Había sido un buen viaje, casi unas vacaciones. Podría haber sido incluso el comienzo de un retiro, o la reanudación de sus carreras después de un largo intervalo. Siempre se habían prometido a sí mismos que algún día volverían a Mingulay, su planeta natal, y le prestarían la atención de un viaje científico. La biología marina había sido, para los dos, su primer amor. Cuando los dos tenían 20 años, hacía ocho años, Gregor había encontrado en las estructuras del cerebro de un cefalópodo la clave para el gran trabajo de su familia durante generaciones. Decodificar el programa de control de la tecnología de viaje interestelar, hasta entonces monopolizado por los navegantes kraken que abundaban por las rutas de comercio de la Segunda Esfera. Implementar el programa en los antiguos ordenadores de a bordo de la Estrella brillante, la nave en la que los antepasados de Gregor habían sido arrojados a lo largo de la galaxia hasta el segundo hogar de la humanidad, les había permitido recorrer los cuatro años luz hasta Croatano, y, un mes o dos más tarde, rehacer el viaje en sentido contrario. Los saltos a la velocidad de la luz eran subjetivamente instantáneos. Entretanto, la gente había ido creciendo o envejeciendo o muriendo. La primera experiencia de saltar adelante en el tiempo les había supuesto una gran impresión. Conforme la flotilla de aeronaves del clan de los Cairns se fue expandiendo y nuevos sistemas planetarios se fueron añadiendo laboriosamente a los programas de navegación, el alcance de sus viajes se había extendido, y a aquella primera impresión se le habían unido otras muchas. Los miembros de mayor edad de la familia de Elizabeth, que todavía tenían por delante décadas de vida cuando su viaje por las estrellas había comenzado, ya estaban todos muertos. Sus padres eran centenarios apenas reconocibles. Al menos sus hijos habían mantenido su ritmo, porque ellos habían viajado con ella. Elizabeth estaba comenzando a sentir aquella desconexión con los seres humanos comunes, y aquella identificación con sus compañeros viajeros, que resultaba tan patente en las familias con una gran tradición mercantil y que durante milenios habían viajado en las naves de los kraken, deslizándose a través de los siglos en unos pocos meses.

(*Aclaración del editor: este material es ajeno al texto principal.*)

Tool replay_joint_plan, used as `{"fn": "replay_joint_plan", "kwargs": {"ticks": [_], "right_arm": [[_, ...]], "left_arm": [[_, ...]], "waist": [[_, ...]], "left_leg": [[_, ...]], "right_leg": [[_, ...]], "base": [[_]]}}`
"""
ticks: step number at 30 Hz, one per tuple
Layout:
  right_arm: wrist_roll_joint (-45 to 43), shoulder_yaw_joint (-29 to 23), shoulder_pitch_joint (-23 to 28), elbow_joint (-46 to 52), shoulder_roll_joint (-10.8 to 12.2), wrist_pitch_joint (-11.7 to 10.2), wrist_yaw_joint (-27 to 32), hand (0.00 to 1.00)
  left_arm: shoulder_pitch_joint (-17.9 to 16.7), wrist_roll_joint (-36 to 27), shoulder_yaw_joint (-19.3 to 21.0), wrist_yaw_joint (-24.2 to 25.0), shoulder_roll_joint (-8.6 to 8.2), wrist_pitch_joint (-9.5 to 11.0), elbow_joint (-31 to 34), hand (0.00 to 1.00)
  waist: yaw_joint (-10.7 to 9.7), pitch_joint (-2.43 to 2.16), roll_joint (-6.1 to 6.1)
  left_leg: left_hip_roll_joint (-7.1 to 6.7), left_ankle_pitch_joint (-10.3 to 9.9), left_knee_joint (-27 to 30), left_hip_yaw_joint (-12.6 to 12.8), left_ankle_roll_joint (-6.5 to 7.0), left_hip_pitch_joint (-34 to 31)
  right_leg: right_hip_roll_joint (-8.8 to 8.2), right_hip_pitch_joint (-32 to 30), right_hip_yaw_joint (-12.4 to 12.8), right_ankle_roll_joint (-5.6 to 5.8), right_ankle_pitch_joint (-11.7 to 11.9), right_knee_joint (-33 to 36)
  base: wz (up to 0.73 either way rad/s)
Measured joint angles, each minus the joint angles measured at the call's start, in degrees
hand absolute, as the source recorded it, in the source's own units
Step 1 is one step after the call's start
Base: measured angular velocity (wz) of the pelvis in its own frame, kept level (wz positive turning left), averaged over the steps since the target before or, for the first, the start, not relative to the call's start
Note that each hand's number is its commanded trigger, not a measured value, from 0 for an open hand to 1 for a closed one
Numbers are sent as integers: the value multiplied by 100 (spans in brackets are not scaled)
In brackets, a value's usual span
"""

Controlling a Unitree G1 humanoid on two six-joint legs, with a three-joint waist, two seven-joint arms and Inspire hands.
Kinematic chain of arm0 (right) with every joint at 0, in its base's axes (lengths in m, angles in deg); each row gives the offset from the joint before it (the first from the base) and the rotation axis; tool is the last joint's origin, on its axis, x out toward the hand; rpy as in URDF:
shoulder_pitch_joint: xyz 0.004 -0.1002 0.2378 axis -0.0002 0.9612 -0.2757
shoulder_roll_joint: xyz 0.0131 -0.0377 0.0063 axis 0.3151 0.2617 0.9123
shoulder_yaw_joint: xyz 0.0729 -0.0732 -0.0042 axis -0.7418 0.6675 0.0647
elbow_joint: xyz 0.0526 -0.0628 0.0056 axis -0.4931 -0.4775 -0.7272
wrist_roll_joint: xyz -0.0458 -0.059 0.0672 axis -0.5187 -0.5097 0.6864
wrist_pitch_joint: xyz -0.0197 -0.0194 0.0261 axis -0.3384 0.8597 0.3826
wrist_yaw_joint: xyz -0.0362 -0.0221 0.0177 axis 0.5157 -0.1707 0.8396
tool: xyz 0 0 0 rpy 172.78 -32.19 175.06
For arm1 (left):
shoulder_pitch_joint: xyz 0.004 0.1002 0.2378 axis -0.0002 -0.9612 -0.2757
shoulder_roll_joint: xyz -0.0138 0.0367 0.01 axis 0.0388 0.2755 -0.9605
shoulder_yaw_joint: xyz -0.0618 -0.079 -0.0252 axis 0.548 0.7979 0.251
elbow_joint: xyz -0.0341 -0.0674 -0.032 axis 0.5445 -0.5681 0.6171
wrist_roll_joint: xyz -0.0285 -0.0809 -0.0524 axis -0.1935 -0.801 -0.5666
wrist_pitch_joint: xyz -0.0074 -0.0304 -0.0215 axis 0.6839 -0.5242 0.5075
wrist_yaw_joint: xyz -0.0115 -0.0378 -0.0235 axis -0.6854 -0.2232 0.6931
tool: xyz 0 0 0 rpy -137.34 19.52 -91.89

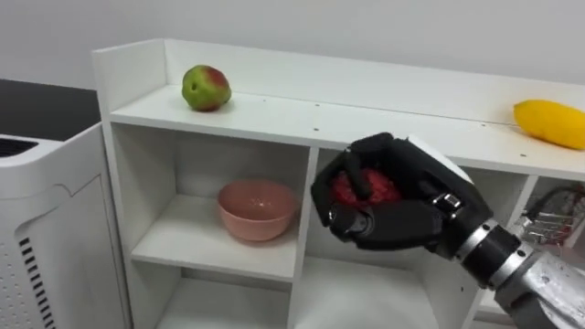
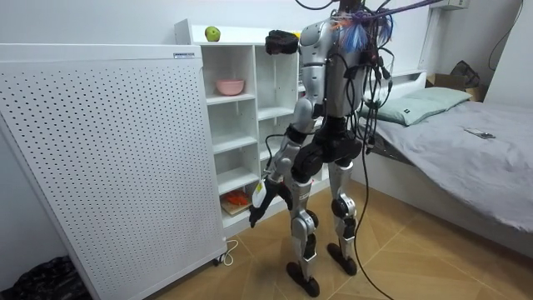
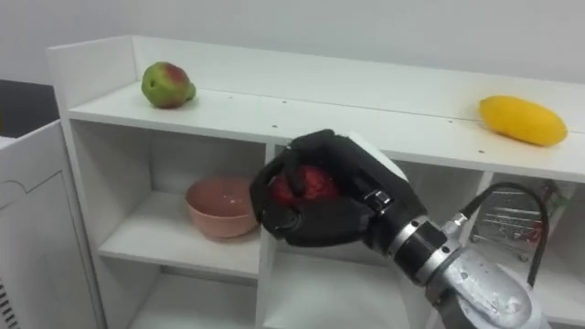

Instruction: Arrange fruit in the closet

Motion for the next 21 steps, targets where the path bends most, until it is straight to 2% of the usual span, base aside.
{"fn": "replay_joint_plan", "kwargs": {"ticks": [3,5,7,9,11,12,14,16,17,18,19,20,21], "right_arm": [[274,167,141,54,98,-1,-192,100],[417,359,282,49,215,2,-298,100],[446,537,301,-4,232,0,-358,100],[430,664,323,-264,339,0,-458,100],[430,808,430,-992,602,-11,-484,100],[427,845,485,-1171,654,-8,-465,100],[429,896,550,-1947,757,-7,-403,100],[434,880,549,-2680,858,-17,-213,100],[474,862,547,-3201,934,-18,-84,100],[479,839,547,-3434,971,-18,-33,100],[498,792,547,-3863,1036,-20,72,100],[602,708,547,-4269,1134,-20,211,100],[651,671,547,-4414,1171,-20,297,100]], "left_arm": [[14,-1,-2,-53,14,1,0,0],[60,-135,-127,-139,16,10,0,0],[148,-276,-240,-139,17,32,-10,0],[245,-456,-352,-138,21,35,-10,0],[421,-572,-581,-145,21,48,-155,0],[440,-585,-628,-149,21,51,-154,0],[620,-849,-867,-257,27,103,-243,0],[806,-1133,-1029,-290,17,140,-395,0],[868,-1286,-1150,-387,-7,163,-458,0],[888,-1353,-1187,-406,-25,168,-467,0],[934,-1404,-1236,-419,-68,217,-536,0],[947,-1479,-1234,-451,-114,253,-556,0],[949,-1507,-1236,-478,-134,258,-553,0]], "waist": [[82,19,-39],[105,31,-62],[107,42,-52],[106,56,-36],[124,91,8],[121,90,10],[70,135,80],[73,154,151],[70,180,237],[67,176,254],[63,181,344],[48,164,420],[54,167,462]], "left_leg": [[1,1,0,-3,1,-4],[6,1,23,-3,1,-93],[6,-2,95,-7,3,-243],[7,-2,158,-15,4,-392],[14,0,195,-11,9,-497],[13,1,208,-14,10,-547],[6,-3,394,-136,16,-888],[11,15,477,-150,29,-1112],[16,13,567,-152,32,-1284],[14,18,585,-151,41,-1342],[3,40,602,-134,65,-1464],[0,58,621,-91,85,-1588],[-2,68,626,-71,91,-1647]], "right_leg": [[0,0,-28,-1,1,3],[0,-91,-66,-7,6,21],[-1,-204,-69,-25,19,25],[-3,-324,-77,-32,24,47],[-7,-438,-73,-34,25,111],[-8,-488,-75,-34,25,119],[-17,-713,-237,-47,33,167],[-23,-984,-226,-50,35,299],[-29,-1121,-237,-50,35,367],[-39,-1207,-236,-50,35,425],[-66,-1371,-239,-50,35,512],[-93,-1526,-260,-50,34,572],[-108,-1616,-268,-50,34,625]], "base": [[0],[0],[0],[0],[0],[9],[21],[7],[0],[0],[-6],[-11],[-12]]}}
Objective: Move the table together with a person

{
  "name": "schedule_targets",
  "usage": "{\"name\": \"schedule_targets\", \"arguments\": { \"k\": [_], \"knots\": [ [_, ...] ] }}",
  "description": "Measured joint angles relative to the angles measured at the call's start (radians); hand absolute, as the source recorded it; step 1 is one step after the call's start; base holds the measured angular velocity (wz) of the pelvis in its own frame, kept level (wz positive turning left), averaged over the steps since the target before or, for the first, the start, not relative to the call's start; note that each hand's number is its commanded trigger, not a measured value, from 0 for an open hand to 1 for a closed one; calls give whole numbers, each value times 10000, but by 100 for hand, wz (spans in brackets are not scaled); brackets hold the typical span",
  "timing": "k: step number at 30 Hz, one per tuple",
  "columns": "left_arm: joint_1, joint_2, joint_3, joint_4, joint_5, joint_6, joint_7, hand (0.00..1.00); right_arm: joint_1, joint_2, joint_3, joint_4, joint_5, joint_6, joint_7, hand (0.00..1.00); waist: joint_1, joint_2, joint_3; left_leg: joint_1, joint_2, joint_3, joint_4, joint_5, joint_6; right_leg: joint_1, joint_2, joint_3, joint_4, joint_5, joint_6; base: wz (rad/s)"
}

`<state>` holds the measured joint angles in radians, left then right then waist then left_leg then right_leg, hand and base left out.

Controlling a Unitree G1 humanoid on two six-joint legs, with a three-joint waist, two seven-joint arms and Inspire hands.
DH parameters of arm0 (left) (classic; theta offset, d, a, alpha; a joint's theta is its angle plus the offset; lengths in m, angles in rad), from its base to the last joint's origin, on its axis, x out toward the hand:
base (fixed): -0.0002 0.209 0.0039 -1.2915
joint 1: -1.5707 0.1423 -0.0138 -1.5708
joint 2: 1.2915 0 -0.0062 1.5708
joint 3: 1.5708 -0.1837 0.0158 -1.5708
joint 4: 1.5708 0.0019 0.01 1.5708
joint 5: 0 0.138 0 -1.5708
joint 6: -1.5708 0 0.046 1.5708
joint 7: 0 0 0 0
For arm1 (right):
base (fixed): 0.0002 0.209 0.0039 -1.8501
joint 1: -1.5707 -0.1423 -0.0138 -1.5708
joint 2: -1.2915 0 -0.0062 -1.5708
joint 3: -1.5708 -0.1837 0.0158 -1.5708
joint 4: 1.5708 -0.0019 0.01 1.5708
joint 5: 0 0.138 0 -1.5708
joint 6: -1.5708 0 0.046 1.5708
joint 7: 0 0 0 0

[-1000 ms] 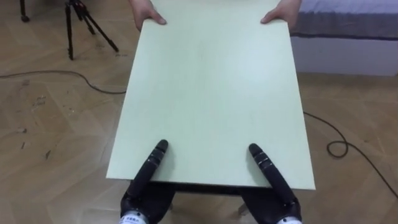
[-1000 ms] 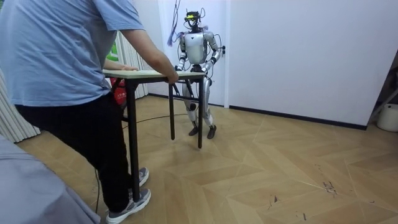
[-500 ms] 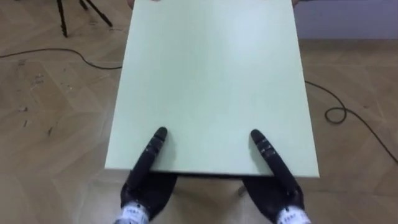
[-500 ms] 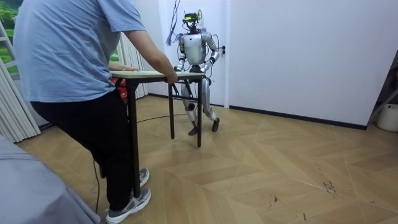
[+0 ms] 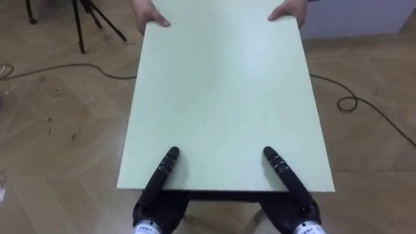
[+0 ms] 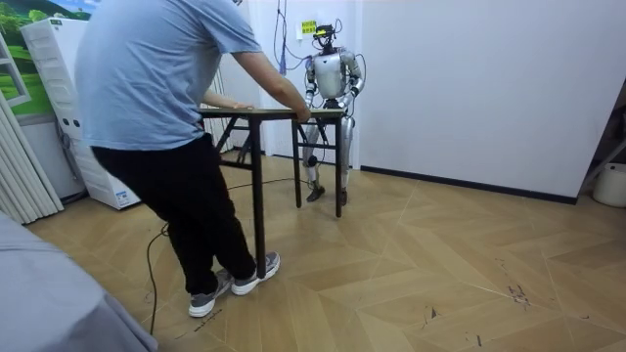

Entonces pensó por unos instantes en Lydia de Tenebre, todavía joven en la eternidad momentánea de su viaje de cien años a Nova Terra, y expulsó aquel pensamiento con un parpadeo.

Parecía que habían terminado el trabajo. Parecía que ya no era necesario que Gregor, el primer navegante, se estudiara cada nueva carta sideral; o que Elizabeth, la oficial científica, lo acompañara. Podían retirarse, dejar la labor pionera a otros, y volver a explorar su propio mundo sorprendente y despoblado. E incluso, por una vez, dejar a los niños en casa. Semanas, después meses, de vagabundear por los océanos del planeta y sus islas en el esquife no los iba a cansar, ni dejarían de encontrar interesantes descubrimientos cada día. Los descubrimientos de aquel día iban a terminar con todo aquello.